Le buste érigé confère un air de noblesse à cette mère sculptée dans le bois, assise sur un tabouret. Des trois enfants qu’elle porte, l’un est placé à califourchon sur ses épaules, l’autre est enlacé sur le dos et le dernier, allongé sur ses jambes, est en train d’allaiter.
La proéminence recherchée des seins est censée exprimer le pouvoir de la fécondité et la « force du lait » de la génitrice de l’humanité. Une allégorie qui, sur le plan esthétique, n’est toujours pas liée aux attributions strictement féminines, comme en témoignent les cornes d’antilope véhiculant les mêmes valeurs symboliques et posées en superstructure des masques utilisés par les percussionnistes lors des cérémonies funéraires.
Œuvres d’art d’après la vision occidentale, éléments participant de croyances et rituels complexes des populations de la Middle Belt du Nigeria, selon le génie collectif d’où ils sont issus, ces objets ont été réunis dans l’exposition multimédia « Nigeria, art de la vallée de la Bénoué », au musée du quai Branly, à Paris.
Une manifestation dont l’intérêt ne saurait se limiter à l’aspect purement expressif, qui est déjà en soi porteur d’implications d’ordre sociologique ou spirituel. Car ces créations sont tout autant révélatrices, par leur genèse comme dans leur usage, d’une dynamique d’évolution et d’un système d’échanges au sein des différentes populations du bassin de la Bénoué. Elles doivent être appréciées en dehors des clichés d’origine coloniale, malheureusement aujourd’hui encore si répandus lorsqu’il s’agit de définir les relations intercommunautaires, ou la notion même d’ethnie en Afrique noire.
On veut souligner par là que les identités de ces populations principalement agricoles, loin d’être immuables et circonscrites, sont fluctuantes dans le temps et dans l’espace, et cela au gré des contacts extérieurs, de la pénétration étrangère ou des changements technologiques.
La maternité aux trois enfants et aux seins protubérants en particulier, si elle évoque l’importance de la fonction de reproduction dans ces communautés paysannes à la lisière des savanes subsahariennes, des espaces forestiers méridionaux et des hauts plateaux du nord plus proches du Sahel, est aussi emblématique de cette mobilité des humains et des objets qui caractérise les cultures matérielles dominantes dans la sous-région.
Avant d’être tour à tour attribuée aux Yoruba, aux Afo ou aux Idoma (les premiers ne faisant même pas partie, contrairement aux deux autres, des peuples de la Bénoué), cette maternité fut finalement considérée comme typique d’une tradition transrégionale qui n’est pas forcément à circonscrire à un foyer de création spécifique.
Dans la Basse-Bénoué (l’un des trois secteurs géographiques, avec la Moyenne et la Haute-Bénoué, qui ont également structuré l’exposition du musée du quai Branly), les communautés diverses partagent, il est vrai, un univers cosmogonique cohérent, et dont on retrouve aussi certains traits culturels chez les Igbo de la Cross River.

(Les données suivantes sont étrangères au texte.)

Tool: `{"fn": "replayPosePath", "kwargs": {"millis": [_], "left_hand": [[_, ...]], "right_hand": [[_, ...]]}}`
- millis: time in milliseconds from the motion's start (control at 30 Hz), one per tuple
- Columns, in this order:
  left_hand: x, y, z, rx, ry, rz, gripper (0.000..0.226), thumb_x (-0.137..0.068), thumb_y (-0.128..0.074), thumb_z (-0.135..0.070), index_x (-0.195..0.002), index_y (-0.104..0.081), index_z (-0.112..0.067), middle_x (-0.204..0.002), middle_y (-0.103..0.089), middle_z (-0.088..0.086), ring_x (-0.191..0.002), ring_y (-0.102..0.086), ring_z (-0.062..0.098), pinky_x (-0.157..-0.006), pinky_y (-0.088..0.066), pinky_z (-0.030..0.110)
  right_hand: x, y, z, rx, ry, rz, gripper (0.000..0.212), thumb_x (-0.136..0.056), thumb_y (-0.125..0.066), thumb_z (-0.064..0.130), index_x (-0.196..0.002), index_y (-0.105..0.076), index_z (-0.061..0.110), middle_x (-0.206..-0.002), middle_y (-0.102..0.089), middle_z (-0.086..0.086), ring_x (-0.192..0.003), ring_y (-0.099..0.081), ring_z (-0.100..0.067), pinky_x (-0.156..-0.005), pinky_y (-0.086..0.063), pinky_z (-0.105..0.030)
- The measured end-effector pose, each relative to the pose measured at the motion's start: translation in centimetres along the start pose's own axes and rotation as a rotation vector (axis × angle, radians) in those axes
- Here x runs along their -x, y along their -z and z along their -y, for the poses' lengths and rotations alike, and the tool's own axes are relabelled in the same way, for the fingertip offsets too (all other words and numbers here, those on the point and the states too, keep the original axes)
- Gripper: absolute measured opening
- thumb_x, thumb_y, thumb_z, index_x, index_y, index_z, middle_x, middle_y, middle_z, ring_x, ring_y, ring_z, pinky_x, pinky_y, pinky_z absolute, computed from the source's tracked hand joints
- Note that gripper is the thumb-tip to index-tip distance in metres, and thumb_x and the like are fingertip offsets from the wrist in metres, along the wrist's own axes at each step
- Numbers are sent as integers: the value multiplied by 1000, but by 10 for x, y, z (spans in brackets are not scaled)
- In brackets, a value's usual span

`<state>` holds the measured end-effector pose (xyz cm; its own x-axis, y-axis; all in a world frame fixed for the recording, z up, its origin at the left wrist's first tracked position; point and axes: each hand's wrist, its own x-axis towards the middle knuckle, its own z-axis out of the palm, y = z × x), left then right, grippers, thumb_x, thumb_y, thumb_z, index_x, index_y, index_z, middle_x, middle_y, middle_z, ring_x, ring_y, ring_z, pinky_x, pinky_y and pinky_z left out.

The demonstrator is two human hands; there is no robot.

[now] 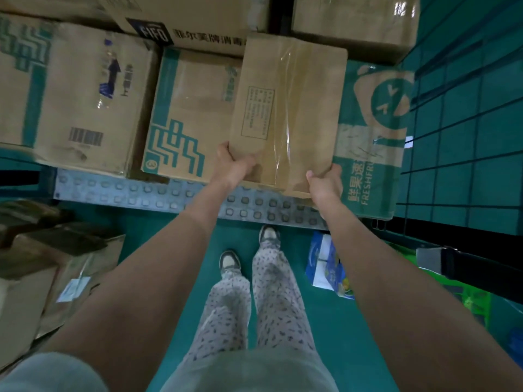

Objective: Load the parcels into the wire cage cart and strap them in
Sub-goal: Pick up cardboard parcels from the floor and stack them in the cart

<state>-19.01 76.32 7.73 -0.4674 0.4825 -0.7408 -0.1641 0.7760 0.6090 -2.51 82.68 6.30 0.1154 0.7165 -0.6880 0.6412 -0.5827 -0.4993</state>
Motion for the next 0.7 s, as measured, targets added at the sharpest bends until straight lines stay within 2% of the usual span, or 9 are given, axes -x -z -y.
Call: {"fn": "replayPosePath", "kwargs": {"millis": [67,133,267,433,533,700], "left_hand": [[-5,-5,5,-12,17,11,73,-84,-63,-10,-145,-21,-8,-131,-45,2,-115,-48,19,-84,-47,22],[-7,-11,14,-61,45,5,80,-83,-66,-18,-147,-19,-10,-138,-42,8,-123,-46,25,-94,-46,29],[-12,-17,28,-306,59,-28,92,-85,-62,-43,-152,-5,-15,-147,-25,11,-135,-30,30,-111,-30,39],[-5,-16,39,-363,84,9,91,-86,-58,-46,-152,0,-19,-143,-25,13,-132,-33,32,-110,-29,37],[-7,-20,39,-387,117,-7,92,-86,-57,-47,-152,1,-20,-145,-24,15,-132,-33,34,-109,-29,37],[-28,-28,9,-615,162,-11,89,-86,-59,-43,-151,-5,-16,-147,-15,21,-127,-38,39,-104,-37,41]], "right_hand": [[-7,-5,-5,48,-12,1,42,-96,-50,16,-134,-35,7,-131,-52,-14,-117,-52,-30,-91,-41,-32],[-10,-10,-15,110,-13,1,44,-96,-49,17,-136,-34,6,-131,-52,-16,-117,-51,-32,-88,-42,-34],[-17,-22,-30,126,7,-7,51,-95,-49,17,-141,-29,8,-135,-47,-16,-120,-48,-34,-93,-41,-38],[-17,-21,-37,152,3,14,55,-94,-52,17,-143,-29,9,-139,-43,-15,-124,-45,-34,-101,-40,-39],[-17,-23,-38,185,-4,-5,57,-95,-53,19,-145,-27,8,-144,-35,-16,-128,-41,-35,-102,-38,-41],[-41,-29,-12,304,-14,-18,67,-98,-48,31,-151,-13,12,-147,-21,-19,-130,-33,-38,-101,-36,-41]]}}
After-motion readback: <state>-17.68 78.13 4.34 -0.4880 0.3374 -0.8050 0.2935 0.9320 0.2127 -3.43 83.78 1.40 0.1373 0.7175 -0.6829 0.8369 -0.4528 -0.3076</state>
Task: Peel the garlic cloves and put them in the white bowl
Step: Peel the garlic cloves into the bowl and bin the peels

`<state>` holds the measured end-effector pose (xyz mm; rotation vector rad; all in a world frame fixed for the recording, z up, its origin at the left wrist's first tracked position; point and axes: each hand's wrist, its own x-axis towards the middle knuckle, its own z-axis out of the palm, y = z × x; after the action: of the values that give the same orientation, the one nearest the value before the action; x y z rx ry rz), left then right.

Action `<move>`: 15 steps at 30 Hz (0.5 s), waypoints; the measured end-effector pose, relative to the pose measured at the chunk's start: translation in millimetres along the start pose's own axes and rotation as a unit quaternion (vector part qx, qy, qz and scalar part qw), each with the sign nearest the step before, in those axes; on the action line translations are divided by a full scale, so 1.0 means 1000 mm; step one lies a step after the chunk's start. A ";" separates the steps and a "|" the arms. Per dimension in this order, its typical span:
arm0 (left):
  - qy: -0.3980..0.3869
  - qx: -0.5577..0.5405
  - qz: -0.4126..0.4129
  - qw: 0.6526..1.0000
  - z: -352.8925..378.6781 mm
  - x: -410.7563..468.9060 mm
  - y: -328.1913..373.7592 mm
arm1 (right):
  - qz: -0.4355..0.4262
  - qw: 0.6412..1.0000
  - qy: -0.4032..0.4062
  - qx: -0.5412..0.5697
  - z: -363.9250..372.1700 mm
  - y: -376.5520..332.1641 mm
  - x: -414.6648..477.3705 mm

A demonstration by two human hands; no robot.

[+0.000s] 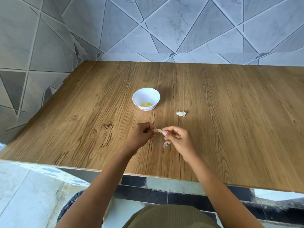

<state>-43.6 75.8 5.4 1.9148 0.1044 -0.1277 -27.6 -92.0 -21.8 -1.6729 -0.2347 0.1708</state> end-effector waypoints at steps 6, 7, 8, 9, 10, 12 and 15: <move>-0.016 -0.052 -0.010 0.998 0.002 -0.001 0.000 | 0.087 0.992 -0.019 0.094 0.001 -0.003 0.001; -0.021 -0.063 -0.010 0.998 0.002 -0.001 0.000 | 0.112 0.985 -0.021 0.127 0.000 -0.003 0.002; -0.026 -0.072 -0.009 0.997 0.002 -0.001 0.000 | 0.139 0.976 -0.024 0.164 -0.001 -0.004 0.002; -0.034 -0.081 -0.009 0.996 0.001 -0.001 0.000 | 0.164 0.966 -0.029 0.197 -0.002 -0.005 0.002; -0.042 -0.089 -0.011 0.995 0.000 -0.001 0.000 | 0.184 0.957 -0.036 0.223 -0.002 -0.005 0.003; -0.066 -0.108 -0.020 0.992 -0.001 -0.001 0.001 | 0.213 0.938 -0.050 0.267 -0.003 -0.006 0.005; -0.098 -0.166 -0.044 0.980 -0.002 0.000 0.002 | 0.244 0.904 -0.059 0.345 -0.004 -0.006 0.006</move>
<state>-43.1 77.3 7.6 1.5566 0.0723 -0.3379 -21.5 -93.3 -15.2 -0.9798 0.1551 0.6559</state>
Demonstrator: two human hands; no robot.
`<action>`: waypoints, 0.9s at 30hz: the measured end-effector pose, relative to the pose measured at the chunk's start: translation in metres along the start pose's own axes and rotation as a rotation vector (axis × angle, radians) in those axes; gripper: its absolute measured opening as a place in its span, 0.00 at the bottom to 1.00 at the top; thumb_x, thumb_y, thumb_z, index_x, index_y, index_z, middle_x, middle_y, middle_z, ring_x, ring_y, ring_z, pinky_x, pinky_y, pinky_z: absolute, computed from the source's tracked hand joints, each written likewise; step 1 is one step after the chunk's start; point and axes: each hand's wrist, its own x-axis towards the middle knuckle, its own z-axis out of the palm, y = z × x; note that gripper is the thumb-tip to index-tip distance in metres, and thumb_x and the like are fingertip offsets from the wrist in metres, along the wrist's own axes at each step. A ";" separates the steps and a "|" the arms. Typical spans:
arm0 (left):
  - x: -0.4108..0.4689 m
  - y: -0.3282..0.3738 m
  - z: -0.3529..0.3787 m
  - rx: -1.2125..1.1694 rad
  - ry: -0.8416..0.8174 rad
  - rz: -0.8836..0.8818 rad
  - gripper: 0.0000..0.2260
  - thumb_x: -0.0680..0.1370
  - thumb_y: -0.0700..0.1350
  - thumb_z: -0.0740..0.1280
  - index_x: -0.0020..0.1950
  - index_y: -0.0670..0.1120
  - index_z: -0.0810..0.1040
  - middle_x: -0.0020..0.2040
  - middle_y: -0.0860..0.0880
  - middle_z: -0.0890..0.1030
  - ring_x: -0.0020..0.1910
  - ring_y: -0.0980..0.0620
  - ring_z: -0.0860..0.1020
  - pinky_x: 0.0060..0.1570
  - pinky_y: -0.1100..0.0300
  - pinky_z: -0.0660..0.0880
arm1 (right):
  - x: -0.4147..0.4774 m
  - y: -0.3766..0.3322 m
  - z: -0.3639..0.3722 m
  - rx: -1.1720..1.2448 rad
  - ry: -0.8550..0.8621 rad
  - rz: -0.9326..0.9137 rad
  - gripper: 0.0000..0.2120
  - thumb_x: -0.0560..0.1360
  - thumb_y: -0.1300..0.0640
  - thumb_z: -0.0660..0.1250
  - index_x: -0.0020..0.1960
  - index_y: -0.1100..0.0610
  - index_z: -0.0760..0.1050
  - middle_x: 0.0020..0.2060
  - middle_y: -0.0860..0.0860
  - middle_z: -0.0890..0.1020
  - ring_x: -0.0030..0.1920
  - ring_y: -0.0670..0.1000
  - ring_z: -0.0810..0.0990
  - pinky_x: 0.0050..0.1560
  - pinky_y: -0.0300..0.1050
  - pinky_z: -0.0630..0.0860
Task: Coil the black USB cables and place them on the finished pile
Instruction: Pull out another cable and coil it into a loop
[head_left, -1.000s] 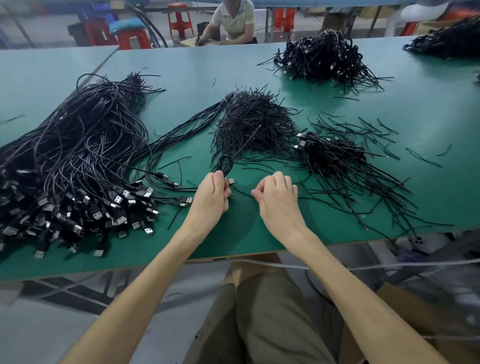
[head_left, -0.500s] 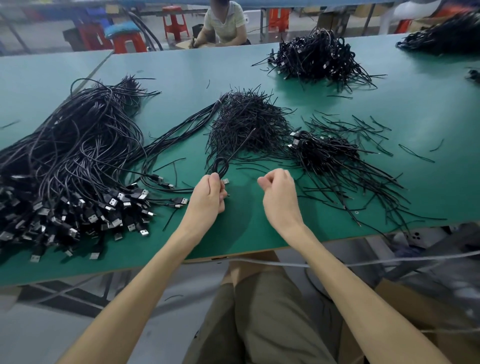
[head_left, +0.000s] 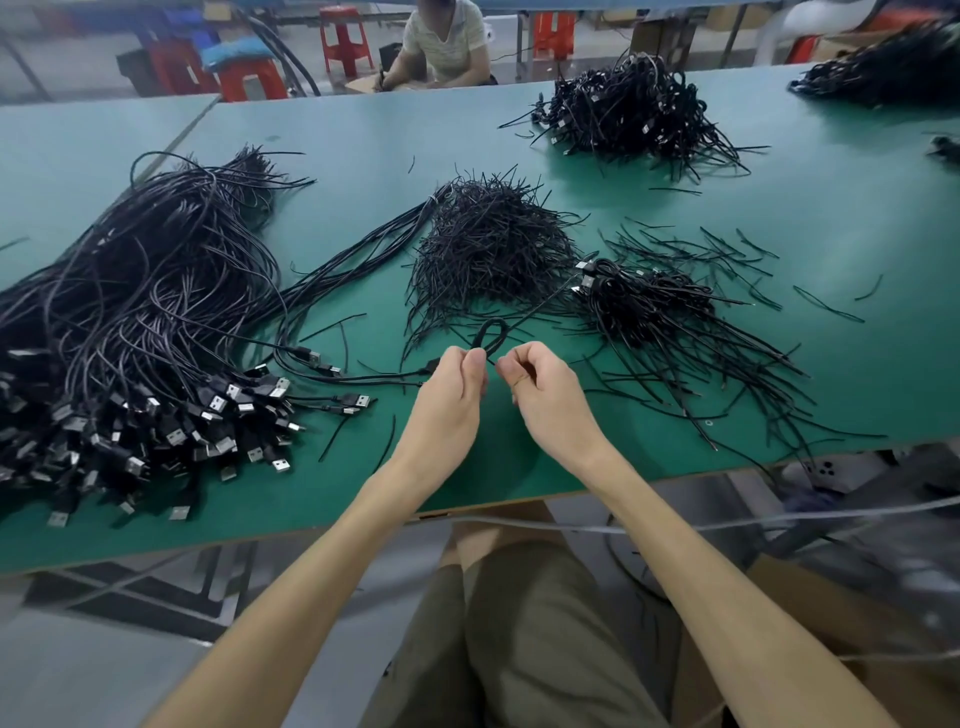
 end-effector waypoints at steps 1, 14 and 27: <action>0.001 0.000 0.000 -0.015 0.004 0.002 0.17 0.87 0.53 0.52 0.44 0.45 0.69 0.36 0.52 0.71 0.34 0.51 0.68 0.39 0.48 0.69 | 0.000 0.001 0.000 -0.001 -0.004 0.001 0.10 0.84 0.52 0.62 0.50 0.58 0.74 0.36 0.46 0.76 0.36 0.44 0.72 0.37 0.33 0.67; 0.009 0.009 -0.047 -0.290 -0.584 -0.201 0.16 0.87 0.53 0.54 0.43 0.46 0.68 0.31 0.53 0.62 0.26 0.54 0.56 0.23 0.66 0.55 | -0.001 0.000 -0.014 0.280 -0.242 -0.177 0.23 0.75 0.57 0.76 0.68 0.49 0.75 0.49 0.48 0.82 0.47 0.49 0.78 0.55 0.48 0.76; 0.004 0.007 -0.045 -0.330 -0.508 -0.275 0.18 0.87 0.54 0.55 0.40 0.48 0.68 0.30 0.53 0.61 0.25 0.55 0.56 0.23 0.65 0.53 | -0.002 0.006 -0.012 0.175 -0.224 -0.144 0.11 0.74 0.50 0.76 0.56 0.49 0.82 0.56 0.48 0.82 0.59 0.51 0.80 0.58 0.56 0.76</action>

Mais ce serait une erreur que d’associer des genres spécifiques à des communautés localisées.
En fait, l’ethnicité ne fonctionne pas comme critère unique pour situer l’identité esthétique des styles qui ne correspondent pas forcément à un seul lieu ou à un seul groupe.
« Le bassin de la Bénoué, souligne Marie Roy, membre de l’équipe du quai Branly qui a organisé l’exposition, est un espace de minorités aux traditions animistes et marquées par une grande diversité linguistique. Dans cet espace, jamais des frontières fermées n’ont empêché les contacts, échanges ou mouvements migratoires, et les objets voyageaient autant que les hommes, ce qui a donné lieu, sur le plan artistique, à de nombreux phénomènes transculturels. C’est la colonisation qui a voulu figer les gens, les pousser à la sédentarisation, les inscrire dans un paysage déterminé. Là où il y avait un espace ouvert, on a essayé de cloisonner ses habitants dans un territoire établi. »
Avec ses origines indéterminées, la mère itinérante de la Basse-Bénoué est exemplaire d’un environnement culturel, certes soumis aux pressions du djihadisme du réformateur musulman Ousman Dan Fodio fin xviiie début xixe siècle, puis des colons. Mais il en a subi une influence mineure comparé aux populations sahéliennes et forestières, surtout grâce à un réseau routier peu développé favorisant la permanence de la vie traditionnelle. Un isolement fertile, si l’on considère le remarquable dispositif créatif qui a permis à ces œuvres, d’une valeur et d’un dynamisme indéniables, de garder intacts leur attrait et leur actualité.